[[ Dataset extract open ]]

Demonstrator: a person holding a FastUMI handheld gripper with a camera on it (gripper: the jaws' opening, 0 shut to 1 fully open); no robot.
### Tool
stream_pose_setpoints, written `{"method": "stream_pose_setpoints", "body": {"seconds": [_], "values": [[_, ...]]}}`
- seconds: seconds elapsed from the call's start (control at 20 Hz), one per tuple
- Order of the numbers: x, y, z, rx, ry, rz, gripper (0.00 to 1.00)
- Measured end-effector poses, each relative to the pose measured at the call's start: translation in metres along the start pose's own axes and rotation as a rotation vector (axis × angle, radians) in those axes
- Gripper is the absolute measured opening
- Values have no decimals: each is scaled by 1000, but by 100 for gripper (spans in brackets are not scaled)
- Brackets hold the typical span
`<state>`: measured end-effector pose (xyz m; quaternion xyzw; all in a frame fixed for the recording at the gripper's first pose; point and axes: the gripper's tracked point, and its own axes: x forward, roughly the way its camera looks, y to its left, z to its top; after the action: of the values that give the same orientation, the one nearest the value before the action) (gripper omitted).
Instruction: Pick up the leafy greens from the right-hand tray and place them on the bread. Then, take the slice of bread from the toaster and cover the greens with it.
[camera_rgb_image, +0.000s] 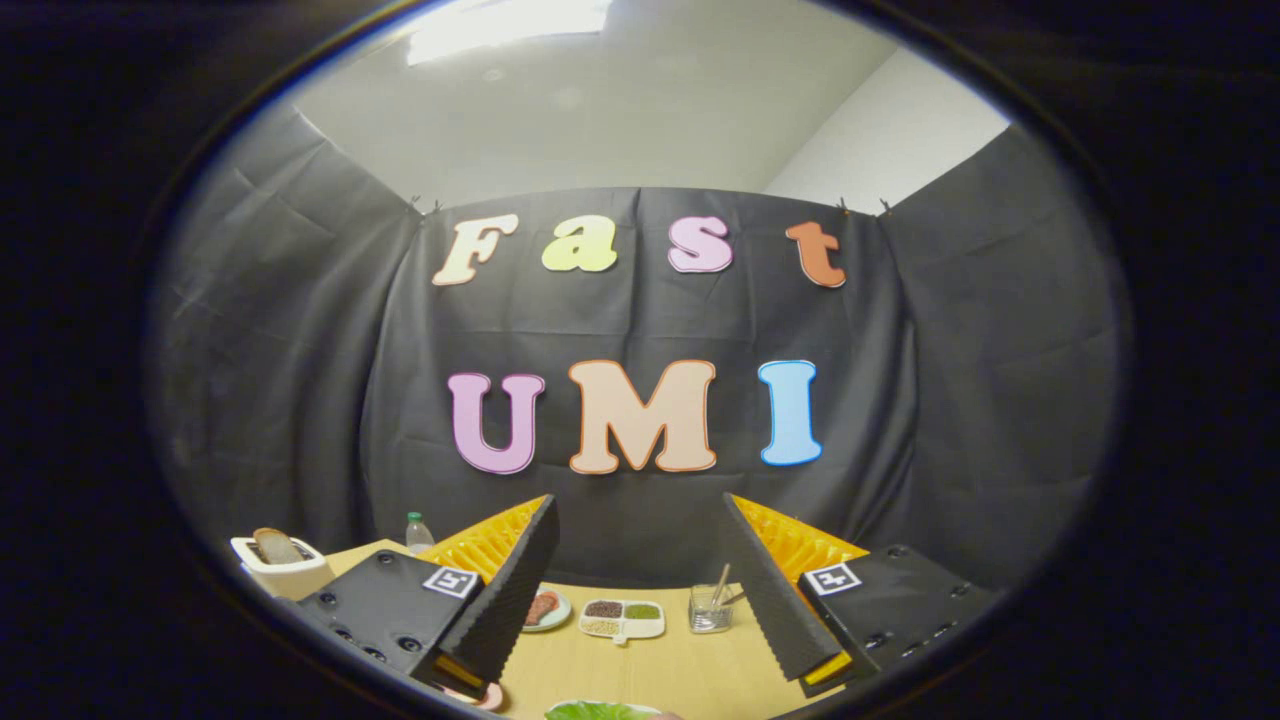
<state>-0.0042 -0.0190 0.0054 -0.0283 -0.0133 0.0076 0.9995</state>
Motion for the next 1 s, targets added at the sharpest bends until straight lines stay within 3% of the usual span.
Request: {"method": "stream_pose_setpoints", "body": {"seconds": [0.3,0.55,1.0], "values": [[5,5,-7,-41,8,84,100],[6,14,-27,-99,43,202,100],[3,30,-100,-193,210,409,100]]}}
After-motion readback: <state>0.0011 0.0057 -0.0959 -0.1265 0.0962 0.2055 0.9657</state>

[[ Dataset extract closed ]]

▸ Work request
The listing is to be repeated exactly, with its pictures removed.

▸ Written response
Demonstrator: a person holding a FastUMI handheld gripper with a camera on it (gripper: the jaws' opening, 0 shut to 1 fully open); no robot.
### Tool
stream_pose_setpoints, written `{"method": "stream_pose_setpoints", "body": {"seconds": [_], "values": [[_, ...]]}}`
- seconds: seconds elapsed from the call's start (control at 20 Hz), one per tuple
- Order of the numbers: x, y, z, rx, ry, rz, gripper (0.00 to 1.00)
- Measured end-effector poses, each relative to the pose measured at the call's start: translation in metres along the start pose's own axes and rotation as a rotation vector (axis × angle, radians) in those axes
- Gripper is the absolute measured opening
- Values have no decimals: each is scaled by 1000, but by 100 for gripper (spans in brackets are not scaled)
- Brackets hold the typical span
`<state>`: measured end-effector pose (xyz m; quaternion xyzw; all in a frame fixed for the recording at the gripper's first pose; point and axes: the gripper's tracked point, and its own axes: x forward, roughly the way its camera looks, y to its left, z to its top; after the action: of the values that give the same orientation, the one nearest the value before the action) (gripper omitted).
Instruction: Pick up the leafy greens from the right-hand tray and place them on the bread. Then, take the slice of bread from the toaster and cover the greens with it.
[camera_rgb_image, +0.000s] 
<state>-0.0042 -0.0190 0.0054 -0.0283 -0.0133 0.0076 0.9995</state>
Motion for the next 1 s, targets added at the sharpest bends until straight lines stay within 3% of the usual span.
Request: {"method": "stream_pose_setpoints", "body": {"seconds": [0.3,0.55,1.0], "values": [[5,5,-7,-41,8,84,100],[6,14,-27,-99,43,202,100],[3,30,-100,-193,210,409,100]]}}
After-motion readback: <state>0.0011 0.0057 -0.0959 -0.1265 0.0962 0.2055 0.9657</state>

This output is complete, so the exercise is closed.